One of the objections to the HPV vaccine was that it might encourage promiscuity, and so should not be administered. There was a number of reasons why the objection failed.
For one thing, it was never made clear that the fear of HPV would stop people having sex in the first place. In fact, it plainly doesn’t – and the evidence for this is that – gasp! – people were having sex with each other even before the vaccine. So, if someone is going to be having unsafe sex, then it’s not likely that the vaccine would make all that much difference – except to minimise at least one of the risk factors. Nor is it clear that vaccination would make it less likely that people would use a condom. Maybe the objectors had strangely powerful-yet-quiescent libidos, and they’d be hopping into bed and having unprotected sex at the drop of a hatwere it not for the vague threat not just of a sexually transmitted disease, but of this particular sexually transmitted disease. Who knows?
Of course, the real point of the objection was nothing to do with the safety of sex – it was to do with the possibility that people (notably, the objectors’ own utterly sexless teenage daughters) might want, have, and enjoy sex at all. The objection was, in essence, that if horizontal dancing were less risky, it might happen more. That is (somehow) clearly bad, and the only way to stop it is, the thought goes, to keep it as dangerous as possible. (Phew! At least that way we might be able to pretend it doesn’t happen.)

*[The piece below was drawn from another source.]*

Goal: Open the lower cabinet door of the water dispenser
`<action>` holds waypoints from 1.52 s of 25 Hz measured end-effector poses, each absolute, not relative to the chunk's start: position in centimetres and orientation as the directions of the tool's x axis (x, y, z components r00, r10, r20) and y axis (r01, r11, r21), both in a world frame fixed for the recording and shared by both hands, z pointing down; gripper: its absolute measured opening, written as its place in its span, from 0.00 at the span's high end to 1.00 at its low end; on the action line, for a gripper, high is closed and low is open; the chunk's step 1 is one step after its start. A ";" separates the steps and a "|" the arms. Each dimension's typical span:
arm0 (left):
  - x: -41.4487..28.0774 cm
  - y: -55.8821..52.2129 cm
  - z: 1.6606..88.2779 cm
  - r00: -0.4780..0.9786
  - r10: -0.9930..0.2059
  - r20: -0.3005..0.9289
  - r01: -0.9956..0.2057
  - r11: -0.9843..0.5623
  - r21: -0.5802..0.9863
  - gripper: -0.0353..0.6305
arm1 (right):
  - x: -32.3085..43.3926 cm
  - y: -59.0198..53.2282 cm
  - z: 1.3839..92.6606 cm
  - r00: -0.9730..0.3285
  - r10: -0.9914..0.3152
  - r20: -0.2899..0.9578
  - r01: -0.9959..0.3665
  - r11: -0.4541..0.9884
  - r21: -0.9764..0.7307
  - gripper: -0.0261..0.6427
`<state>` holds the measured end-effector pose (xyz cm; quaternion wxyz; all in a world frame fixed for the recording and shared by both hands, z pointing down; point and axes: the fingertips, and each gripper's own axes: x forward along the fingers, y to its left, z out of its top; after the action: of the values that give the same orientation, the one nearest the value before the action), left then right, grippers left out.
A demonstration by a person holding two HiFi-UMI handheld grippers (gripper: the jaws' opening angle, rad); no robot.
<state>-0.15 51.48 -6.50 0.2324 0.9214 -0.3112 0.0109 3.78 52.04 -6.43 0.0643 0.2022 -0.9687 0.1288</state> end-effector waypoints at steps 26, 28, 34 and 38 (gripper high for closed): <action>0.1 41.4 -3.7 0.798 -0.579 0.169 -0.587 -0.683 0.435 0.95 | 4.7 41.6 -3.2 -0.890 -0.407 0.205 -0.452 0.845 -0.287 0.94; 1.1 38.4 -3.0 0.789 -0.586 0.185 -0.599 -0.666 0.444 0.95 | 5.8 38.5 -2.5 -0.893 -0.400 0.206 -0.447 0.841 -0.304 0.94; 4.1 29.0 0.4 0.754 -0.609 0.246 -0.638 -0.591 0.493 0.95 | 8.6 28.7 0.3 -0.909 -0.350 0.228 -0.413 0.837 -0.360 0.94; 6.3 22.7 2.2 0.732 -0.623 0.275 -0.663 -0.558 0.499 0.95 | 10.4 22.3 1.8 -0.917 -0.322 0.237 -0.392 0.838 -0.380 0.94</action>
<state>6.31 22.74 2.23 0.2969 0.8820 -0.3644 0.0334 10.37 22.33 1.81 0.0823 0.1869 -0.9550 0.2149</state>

Am I building an Aunt Sally here? I don’t think so. For example, in a letter to the Christian Medical Fellowship, a Newcastle paediatrician suggested that
providing such a vaccine to teenage girls will […] anticipate fornication and therefore condone it. Christian doctors should have no part in this.
[… Y]oung people will perceive that the consequences of fornication have been lessened and therefore fornicate more.

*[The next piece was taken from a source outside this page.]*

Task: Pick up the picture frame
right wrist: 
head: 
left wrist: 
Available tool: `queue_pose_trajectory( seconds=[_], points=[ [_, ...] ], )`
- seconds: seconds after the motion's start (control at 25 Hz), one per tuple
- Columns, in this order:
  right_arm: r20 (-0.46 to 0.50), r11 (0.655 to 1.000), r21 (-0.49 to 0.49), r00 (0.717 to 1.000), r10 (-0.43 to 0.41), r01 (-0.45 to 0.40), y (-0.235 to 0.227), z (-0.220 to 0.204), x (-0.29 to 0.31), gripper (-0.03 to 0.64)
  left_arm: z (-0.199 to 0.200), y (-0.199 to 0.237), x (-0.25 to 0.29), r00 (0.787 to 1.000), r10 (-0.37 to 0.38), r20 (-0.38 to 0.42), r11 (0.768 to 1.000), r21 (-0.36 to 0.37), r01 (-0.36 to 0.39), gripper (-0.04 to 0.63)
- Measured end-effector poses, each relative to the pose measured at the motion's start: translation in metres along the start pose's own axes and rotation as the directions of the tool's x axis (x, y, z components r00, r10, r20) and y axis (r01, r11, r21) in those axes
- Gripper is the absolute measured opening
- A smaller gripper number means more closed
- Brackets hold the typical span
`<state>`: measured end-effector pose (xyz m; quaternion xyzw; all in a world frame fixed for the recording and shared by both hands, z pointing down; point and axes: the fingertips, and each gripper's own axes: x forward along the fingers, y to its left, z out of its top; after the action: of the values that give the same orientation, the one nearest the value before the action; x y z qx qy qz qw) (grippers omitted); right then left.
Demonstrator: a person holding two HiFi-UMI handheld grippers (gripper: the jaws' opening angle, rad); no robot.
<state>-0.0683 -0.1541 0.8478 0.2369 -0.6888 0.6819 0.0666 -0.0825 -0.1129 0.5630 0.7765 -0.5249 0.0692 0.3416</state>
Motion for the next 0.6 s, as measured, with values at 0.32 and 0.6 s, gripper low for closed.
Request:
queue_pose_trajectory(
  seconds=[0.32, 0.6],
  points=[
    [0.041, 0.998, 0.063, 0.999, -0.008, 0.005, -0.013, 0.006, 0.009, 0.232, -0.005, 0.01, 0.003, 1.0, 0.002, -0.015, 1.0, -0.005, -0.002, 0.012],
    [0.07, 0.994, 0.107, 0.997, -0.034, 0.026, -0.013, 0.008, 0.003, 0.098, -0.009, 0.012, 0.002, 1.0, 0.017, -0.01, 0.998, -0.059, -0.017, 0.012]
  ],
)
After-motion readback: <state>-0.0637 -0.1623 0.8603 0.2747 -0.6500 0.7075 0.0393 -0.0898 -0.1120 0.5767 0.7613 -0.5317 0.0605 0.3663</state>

Obviously, there are people – the kind of people who use words like “fornicate” and “sin” – who do manage to think that the objection is powerful. For the sake of the argument, let’s imagine that you’re one of them. Are the worries warranted by the facts? Well, it would appear not. According to a paper just out in the British Journal of Cancer
Girls were asked to indicate their agreement (agree/disagree) with six statements that students had made during the piloting stages relating to how they, and others, perceived vaccination against a sexually transmitted infection. The majority agreed that HPV vaccination made them think about their health and future sexual relationships.

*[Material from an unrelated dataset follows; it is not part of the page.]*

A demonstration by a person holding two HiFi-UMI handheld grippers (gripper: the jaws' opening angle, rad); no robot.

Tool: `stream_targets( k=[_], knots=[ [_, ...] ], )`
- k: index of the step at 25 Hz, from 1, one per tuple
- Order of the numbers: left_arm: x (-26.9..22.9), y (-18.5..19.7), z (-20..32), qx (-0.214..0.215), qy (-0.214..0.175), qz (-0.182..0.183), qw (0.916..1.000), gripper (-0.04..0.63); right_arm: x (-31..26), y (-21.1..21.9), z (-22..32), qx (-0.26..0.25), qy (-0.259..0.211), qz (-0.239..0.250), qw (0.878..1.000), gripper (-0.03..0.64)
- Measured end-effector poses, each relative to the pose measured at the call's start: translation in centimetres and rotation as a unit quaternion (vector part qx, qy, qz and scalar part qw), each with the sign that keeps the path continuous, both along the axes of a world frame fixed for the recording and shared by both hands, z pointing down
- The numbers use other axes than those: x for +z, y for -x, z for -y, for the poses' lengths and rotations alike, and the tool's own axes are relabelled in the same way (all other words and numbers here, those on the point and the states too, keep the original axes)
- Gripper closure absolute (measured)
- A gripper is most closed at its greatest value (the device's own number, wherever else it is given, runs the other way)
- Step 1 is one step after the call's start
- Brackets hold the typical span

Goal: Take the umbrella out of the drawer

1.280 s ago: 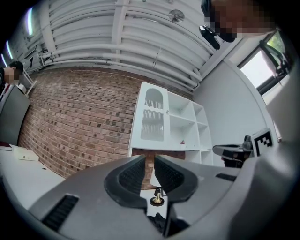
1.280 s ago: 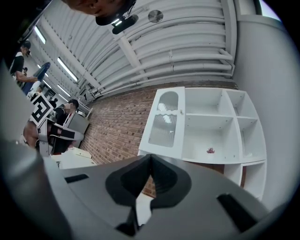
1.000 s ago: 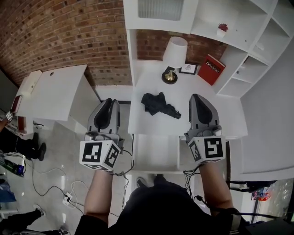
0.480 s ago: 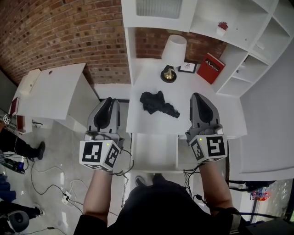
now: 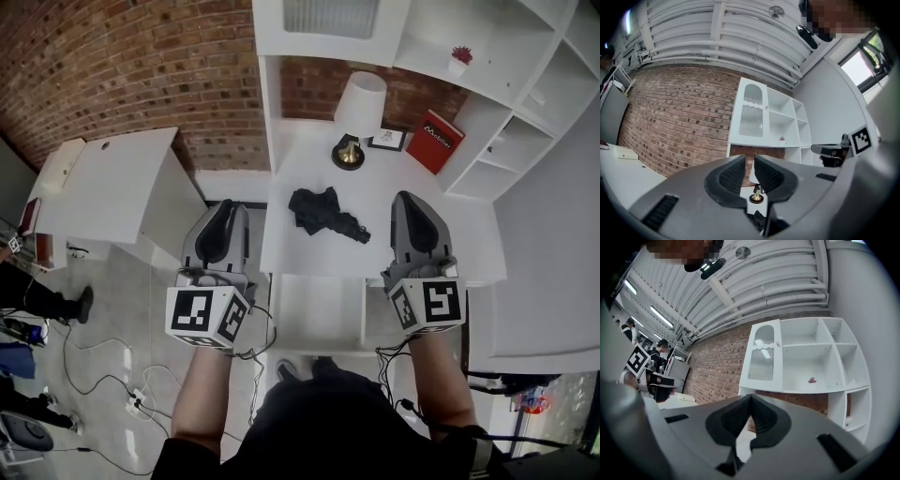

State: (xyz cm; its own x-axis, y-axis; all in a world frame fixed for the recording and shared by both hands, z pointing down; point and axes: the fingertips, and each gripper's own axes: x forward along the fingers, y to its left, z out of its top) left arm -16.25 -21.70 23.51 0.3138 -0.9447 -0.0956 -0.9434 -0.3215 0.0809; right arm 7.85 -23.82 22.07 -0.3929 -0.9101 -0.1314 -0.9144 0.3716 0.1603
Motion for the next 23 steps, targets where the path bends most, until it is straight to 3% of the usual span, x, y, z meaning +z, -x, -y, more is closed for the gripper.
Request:
stream_targets(
  k=[23],
  knots=[
    [1.9,0.5,3.3,-0.011,0.022,0.007,0.9997,0.54,2.1,1.2,3.8,-0.021,0.024,-0.003,0.999,0.617]
  ],
)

Of course, teenagers of both sexes spend quite a lot of time thinking about sexual relationships. What’s actually meant here is that it would appear that awareness of the vaccine led girls to take their own sexual health more seriously than they otherwise might. 93% agreed with the statement “Having the vaccine shows that you are serious about your own health.” 78% agreed with the statement “Having the vaccination reminds me of the possible risks of sexual contact.” In other words, the vaccine does not seem to be seen as a licence to shag.
On the other hand,
[a]lmost 14% (73) thought that being protected against HPV might lead them to take more sexual health risks in the future and 19% (99) said that boyfriends might expect them to.
Still, this doesn’t mean that the worries are well-founded. Even if you think that being vaccinated will make a difference to your sexual behaviour, it doesn’t follow that you’re correct: there’s nothing to suggest that the girls questioned actually expected the vaccination to make a difference, or that any such expectation would be justified. The figure could be explained by the fact that there was such a noise made by the proponents of the promiscuity objection: it wouldn’t be surprising if some of the fears had been translated to the girls themselves, and that the 14% figure simply reflects a report of those fears. The point is that “I think it might make a difference” doesn’t mean “I’m going to let it make a difference.” And, of course, noone ever said that the vaccine was a substitute for decent sex-education anyway.
The authors also note that
Approximately 20% of the total study population of girls completed this questionnaire and their parents may have held more liberal views on adolescent participation in consent than those of nonresponders.
If there’s anything worrying about the paper, then this is it. The evidence is that kids who come from the most open families are the kids who’re least bashful about sex, and so those who’re most likely to seek out information and to know what’s what, and most likely to be confident enough in their sexuality to stand up agaist pressure to do things with which they aren’t comfortable. In other words, we’re talking about the kids who’re probably least at risk to begin with.